Giter VIP home page Giter VIP logo

Comments (8)

ap-- avatar ap-- commented on August 16, 2024 1

Okay, yes I see how the typing issue can be problem, since mypy will infer variables to be UPath instances by default.

The webknossos-libs approach is what I would prefer too. I think it'll be easier to maintain universal_pathlib if we make the public class API identical to pathlib and provide a few additional functions to access the special fsspec parts needed for 3rd party libraries.

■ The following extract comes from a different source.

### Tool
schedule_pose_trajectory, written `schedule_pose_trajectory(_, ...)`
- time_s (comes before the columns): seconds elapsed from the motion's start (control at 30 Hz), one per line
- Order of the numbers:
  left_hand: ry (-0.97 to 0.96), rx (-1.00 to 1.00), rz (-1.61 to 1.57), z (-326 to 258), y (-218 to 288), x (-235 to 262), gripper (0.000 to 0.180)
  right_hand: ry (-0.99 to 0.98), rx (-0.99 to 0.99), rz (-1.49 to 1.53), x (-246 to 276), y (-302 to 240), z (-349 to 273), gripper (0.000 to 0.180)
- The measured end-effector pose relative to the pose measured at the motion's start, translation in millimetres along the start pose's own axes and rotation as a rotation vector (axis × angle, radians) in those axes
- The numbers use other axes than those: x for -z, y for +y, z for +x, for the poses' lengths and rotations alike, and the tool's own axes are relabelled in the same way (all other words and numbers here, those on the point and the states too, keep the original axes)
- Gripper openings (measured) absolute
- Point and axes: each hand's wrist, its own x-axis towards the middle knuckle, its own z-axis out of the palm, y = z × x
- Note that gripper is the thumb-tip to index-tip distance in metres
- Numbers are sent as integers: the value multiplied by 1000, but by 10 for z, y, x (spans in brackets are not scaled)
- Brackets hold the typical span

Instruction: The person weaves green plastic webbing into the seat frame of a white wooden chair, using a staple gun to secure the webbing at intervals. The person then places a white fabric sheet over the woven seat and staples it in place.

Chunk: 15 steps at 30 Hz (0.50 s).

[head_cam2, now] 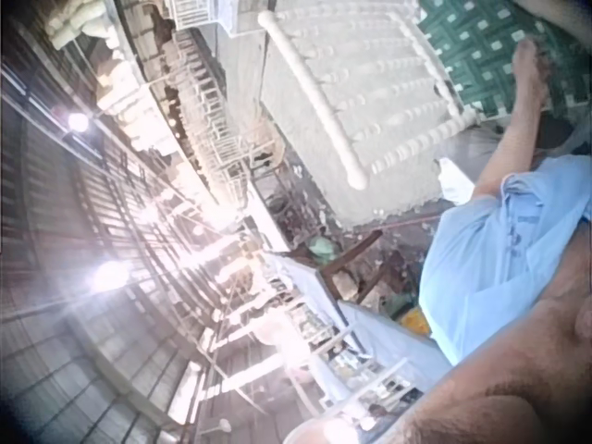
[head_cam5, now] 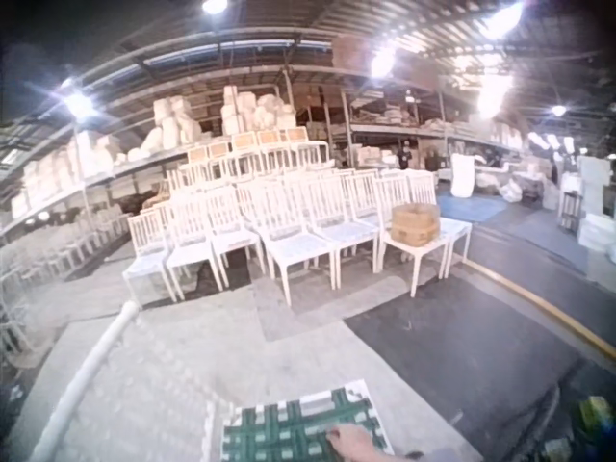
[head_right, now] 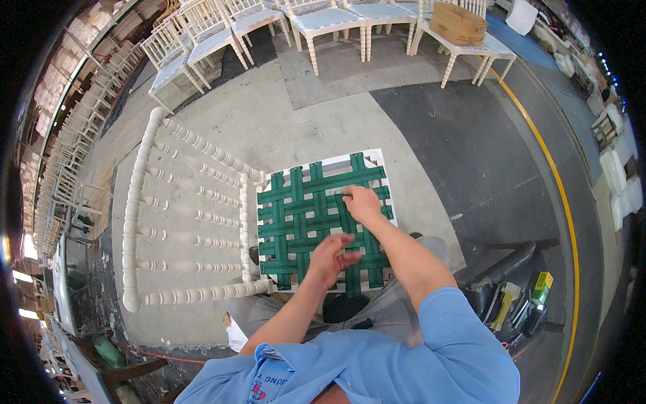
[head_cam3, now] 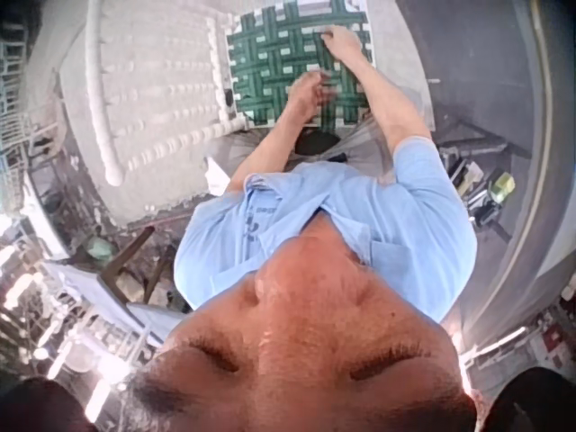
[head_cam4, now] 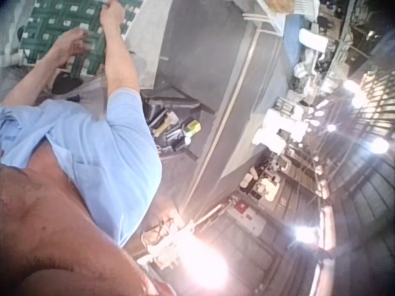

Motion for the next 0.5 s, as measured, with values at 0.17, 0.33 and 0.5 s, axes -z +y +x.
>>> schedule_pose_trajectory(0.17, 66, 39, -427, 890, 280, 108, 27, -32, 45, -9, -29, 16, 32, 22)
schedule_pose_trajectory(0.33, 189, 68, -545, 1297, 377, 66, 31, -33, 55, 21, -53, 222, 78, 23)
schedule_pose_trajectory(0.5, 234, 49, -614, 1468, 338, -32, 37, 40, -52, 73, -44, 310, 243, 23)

I would create two new issues, summarize and move the discussion?
(1) Should UPath.__new__ return pathlib.Path instances for local paths
and
(2) Should the UPath public class API be identical to the public pathlib.Path class API

from universal_pathlib.

ap-- avatar ap-- commented on August 16, 2024

Hi @danielgafni

could you describe why you need access to the fsspec filesystem instance?
Or in other words: what functionality is currently missing in universal_pathlib that requires you to access the fsspec filesystem directly?

Regarding the .fs property: If we support this, I personally would prefer to add a function:

def get_filesystem(obj: str | pathlib.Path | universal_pathlib.UPath) -> fsspec.AbstractFileSystem:
    ...

to universal_pathlib. This function can then return LocalFileSystem for pathlib.Path instances and the correct instance for str paths.

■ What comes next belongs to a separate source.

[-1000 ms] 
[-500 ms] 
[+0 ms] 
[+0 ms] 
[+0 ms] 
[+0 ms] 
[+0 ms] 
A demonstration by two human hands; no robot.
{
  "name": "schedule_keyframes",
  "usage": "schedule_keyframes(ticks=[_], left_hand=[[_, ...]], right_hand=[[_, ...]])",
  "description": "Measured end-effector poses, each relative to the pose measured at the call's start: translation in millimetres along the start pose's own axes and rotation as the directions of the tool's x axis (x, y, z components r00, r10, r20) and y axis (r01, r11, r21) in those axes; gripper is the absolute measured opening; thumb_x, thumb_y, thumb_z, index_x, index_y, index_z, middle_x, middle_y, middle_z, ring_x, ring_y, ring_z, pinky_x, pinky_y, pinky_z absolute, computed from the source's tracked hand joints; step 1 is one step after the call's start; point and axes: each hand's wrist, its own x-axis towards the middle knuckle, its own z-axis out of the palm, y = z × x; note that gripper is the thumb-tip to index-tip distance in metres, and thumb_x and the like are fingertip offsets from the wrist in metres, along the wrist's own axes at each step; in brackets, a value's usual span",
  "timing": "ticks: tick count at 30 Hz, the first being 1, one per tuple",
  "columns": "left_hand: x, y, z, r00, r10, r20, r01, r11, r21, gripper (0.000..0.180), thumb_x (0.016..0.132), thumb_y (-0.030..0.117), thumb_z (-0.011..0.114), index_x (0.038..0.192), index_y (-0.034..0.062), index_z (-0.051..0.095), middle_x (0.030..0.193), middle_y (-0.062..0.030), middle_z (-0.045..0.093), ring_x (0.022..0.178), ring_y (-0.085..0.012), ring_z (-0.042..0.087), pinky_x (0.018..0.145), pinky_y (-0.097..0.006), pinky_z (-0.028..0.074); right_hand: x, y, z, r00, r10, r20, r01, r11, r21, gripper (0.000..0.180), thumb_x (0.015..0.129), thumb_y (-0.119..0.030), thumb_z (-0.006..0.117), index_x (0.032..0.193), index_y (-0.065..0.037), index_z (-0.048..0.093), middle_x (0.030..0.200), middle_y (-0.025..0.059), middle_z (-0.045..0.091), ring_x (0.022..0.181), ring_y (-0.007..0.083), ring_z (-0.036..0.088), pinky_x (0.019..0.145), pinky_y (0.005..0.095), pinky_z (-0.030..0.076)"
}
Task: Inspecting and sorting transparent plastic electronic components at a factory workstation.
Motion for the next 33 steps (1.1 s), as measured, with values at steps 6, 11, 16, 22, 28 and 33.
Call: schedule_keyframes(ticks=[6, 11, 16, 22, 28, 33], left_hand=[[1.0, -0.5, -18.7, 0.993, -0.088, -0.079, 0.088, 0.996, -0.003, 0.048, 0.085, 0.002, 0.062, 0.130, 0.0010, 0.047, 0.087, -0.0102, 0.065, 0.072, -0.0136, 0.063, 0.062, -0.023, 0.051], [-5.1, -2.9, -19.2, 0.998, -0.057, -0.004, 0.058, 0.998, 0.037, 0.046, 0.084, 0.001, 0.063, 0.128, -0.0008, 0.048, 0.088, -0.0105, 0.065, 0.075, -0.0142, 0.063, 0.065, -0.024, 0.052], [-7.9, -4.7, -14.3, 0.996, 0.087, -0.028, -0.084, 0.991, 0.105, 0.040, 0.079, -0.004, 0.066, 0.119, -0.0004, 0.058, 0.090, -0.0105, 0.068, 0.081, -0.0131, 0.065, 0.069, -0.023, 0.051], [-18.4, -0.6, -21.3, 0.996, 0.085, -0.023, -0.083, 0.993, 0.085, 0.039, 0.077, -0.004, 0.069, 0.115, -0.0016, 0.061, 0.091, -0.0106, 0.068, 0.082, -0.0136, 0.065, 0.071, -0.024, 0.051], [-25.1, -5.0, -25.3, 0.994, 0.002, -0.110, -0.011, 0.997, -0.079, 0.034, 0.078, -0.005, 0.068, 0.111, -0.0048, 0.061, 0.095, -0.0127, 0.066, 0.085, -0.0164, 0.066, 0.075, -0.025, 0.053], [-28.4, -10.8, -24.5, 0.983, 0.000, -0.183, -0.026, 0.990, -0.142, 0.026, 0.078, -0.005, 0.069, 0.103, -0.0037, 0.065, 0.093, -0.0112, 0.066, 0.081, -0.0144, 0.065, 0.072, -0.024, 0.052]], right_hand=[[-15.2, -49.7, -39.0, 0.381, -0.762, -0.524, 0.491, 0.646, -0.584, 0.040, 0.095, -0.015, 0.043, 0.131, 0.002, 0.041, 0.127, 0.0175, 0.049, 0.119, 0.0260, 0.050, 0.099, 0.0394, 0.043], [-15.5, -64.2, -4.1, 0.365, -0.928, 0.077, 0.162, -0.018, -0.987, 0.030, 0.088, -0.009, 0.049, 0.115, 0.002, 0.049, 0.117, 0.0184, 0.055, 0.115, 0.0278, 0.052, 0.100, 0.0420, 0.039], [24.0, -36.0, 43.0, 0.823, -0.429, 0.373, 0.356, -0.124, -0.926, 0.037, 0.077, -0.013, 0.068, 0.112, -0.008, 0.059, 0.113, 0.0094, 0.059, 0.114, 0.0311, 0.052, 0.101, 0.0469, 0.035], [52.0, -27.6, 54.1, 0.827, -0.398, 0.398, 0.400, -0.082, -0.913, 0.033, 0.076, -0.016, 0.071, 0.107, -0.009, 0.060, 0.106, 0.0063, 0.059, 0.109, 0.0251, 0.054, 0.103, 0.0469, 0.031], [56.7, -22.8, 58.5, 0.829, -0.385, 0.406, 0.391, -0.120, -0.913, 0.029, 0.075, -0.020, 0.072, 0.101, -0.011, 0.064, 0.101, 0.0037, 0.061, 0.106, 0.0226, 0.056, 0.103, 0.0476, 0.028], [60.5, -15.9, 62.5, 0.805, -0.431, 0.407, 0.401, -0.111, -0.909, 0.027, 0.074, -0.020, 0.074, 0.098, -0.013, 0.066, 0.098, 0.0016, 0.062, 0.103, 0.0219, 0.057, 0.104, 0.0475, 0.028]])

Otherwise user code would always have to ensure that a universal_pathlib.UPath instance is provided to access the .fs property.

Cheers,
Andreas 😃

from universal_pathlib.

ap-- avatar ap-- commented on August 16, 2024

Okay, sorry I should have checked first 😅:

This is already part of the public API:

@property
def fs(self) -> AbstractFileSystem:
return self._accessor._fs

But maybe you had exactly the problem I described:

UPath("/some/local/path")  # will try to return a pathlib.Path instance

And the returned instance does not have a .fs property.

from universal_pathlib.

danielgafni avatar danielgafni commented on August 16, 2024

@ap-- You are right 🤣 I simply didn't see the .fs property.

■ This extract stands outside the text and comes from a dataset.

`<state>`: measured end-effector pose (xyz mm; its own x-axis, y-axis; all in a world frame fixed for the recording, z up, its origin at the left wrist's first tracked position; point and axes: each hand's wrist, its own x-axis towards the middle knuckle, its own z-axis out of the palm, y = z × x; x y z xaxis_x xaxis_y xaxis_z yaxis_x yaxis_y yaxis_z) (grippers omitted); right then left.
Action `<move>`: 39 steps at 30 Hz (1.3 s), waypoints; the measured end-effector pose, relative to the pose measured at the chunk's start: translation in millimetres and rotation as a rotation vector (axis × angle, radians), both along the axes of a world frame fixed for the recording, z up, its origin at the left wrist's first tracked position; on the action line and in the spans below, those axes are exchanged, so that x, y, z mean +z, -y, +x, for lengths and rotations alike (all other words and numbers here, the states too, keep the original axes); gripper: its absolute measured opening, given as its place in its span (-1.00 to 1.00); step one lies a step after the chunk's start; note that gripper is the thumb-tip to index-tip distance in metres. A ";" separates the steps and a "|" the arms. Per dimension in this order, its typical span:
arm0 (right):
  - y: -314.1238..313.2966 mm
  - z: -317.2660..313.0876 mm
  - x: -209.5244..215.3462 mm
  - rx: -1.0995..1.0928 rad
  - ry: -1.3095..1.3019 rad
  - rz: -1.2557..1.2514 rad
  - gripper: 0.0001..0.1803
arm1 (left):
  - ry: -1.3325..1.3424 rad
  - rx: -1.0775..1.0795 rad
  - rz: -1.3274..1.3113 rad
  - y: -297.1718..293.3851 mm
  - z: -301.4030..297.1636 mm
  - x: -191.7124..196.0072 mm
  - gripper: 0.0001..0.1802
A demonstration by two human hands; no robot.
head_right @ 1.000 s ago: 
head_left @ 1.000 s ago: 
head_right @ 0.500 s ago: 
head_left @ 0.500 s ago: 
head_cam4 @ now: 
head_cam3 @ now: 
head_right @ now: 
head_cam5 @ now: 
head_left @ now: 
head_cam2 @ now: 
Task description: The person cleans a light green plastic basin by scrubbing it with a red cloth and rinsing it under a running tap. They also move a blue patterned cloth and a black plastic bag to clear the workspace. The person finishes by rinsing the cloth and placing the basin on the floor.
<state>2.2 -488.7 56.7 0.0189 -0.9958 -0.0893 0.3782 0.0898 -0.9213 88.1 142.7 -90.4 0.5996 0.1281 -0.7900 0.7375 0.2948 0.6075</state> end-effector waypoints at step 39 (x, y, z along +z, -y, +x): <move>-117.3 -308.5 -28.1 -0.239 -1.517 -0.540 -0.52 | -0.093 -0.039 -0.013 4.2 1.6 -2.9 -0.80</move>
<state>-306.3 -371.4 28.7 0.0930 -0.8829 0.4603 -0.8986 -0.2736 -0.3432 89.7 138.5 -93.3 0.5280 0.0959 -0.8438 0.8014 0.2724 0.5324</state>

Answering the first question, I needed the .fs property to pass it to third-party libraries like pyarrow (here is a snippet I wrote previously):

fs: fsspec.AbstractFileSystem | None = None

try:
    fs = path._accessor._fs
except AttributeError:
    pass

dataset = ds.dataset(str(path), filesystem=fs)

Obviously, this has to do with third-party API design. pyarrow doesn't support reading from file-like objects. So I don't think universal-pathlib can do anything about this.

Regrading the second issue - yeah, it's quite not convenient how normal pathlib.Path doesn't have a a .fs property.

How can we fix this?

I can see 2 options:

  • patch pathlib.Path and add this property (not very good solution)
  • don't convert local UPath to a Path. Support local filesystem in UPath. Always return UPath objects.

I think the second solution is better. It would also remove the need to do ugly stuff like:

path = UPath("/local/file")  # will currently return pathlib.Path

...
def read_pyarrow(path: Path | UPath) -> ...
    # inside a general function that has to work with local and remote paths
    if isinstance(path, Path):
        ...
    elif isinstance(path, UPath):
        ...

I would like to remove the union typing Path | UPath and the isinstance check and just deal only with UPath instead.

from universal_pathlib.

ap-- avatar ap-- commented on August 16, 2024

Okay. I understand.

I believe that returning a pathlib.Path instance is preferable to returning a UPath instance for local file systems. This allows 3rd party libraries built on the pathlib API to drop in universal_pathlib as a replacement for pathlib and support any filesystem supported by fsspec. Given that, I also believe that UPath should not provide any attributes or methods that pathlib.Path doesn't support, but of course that's an opinion and there are valid arguments for extending UPath.

So for your issue, I would propose to implement a function:

def get_openfile(obj: str | pathlib.Path | universal_pathlib.UPath, /, **kwargs) -> fsspec.core.OpenFile:
    ...

This would provide you with an OpenFile instance, that has a .fs attribute holding the corresponding FileSystem instance, and a .path property for the path (which compared to your example, won't contain the protocol anymore).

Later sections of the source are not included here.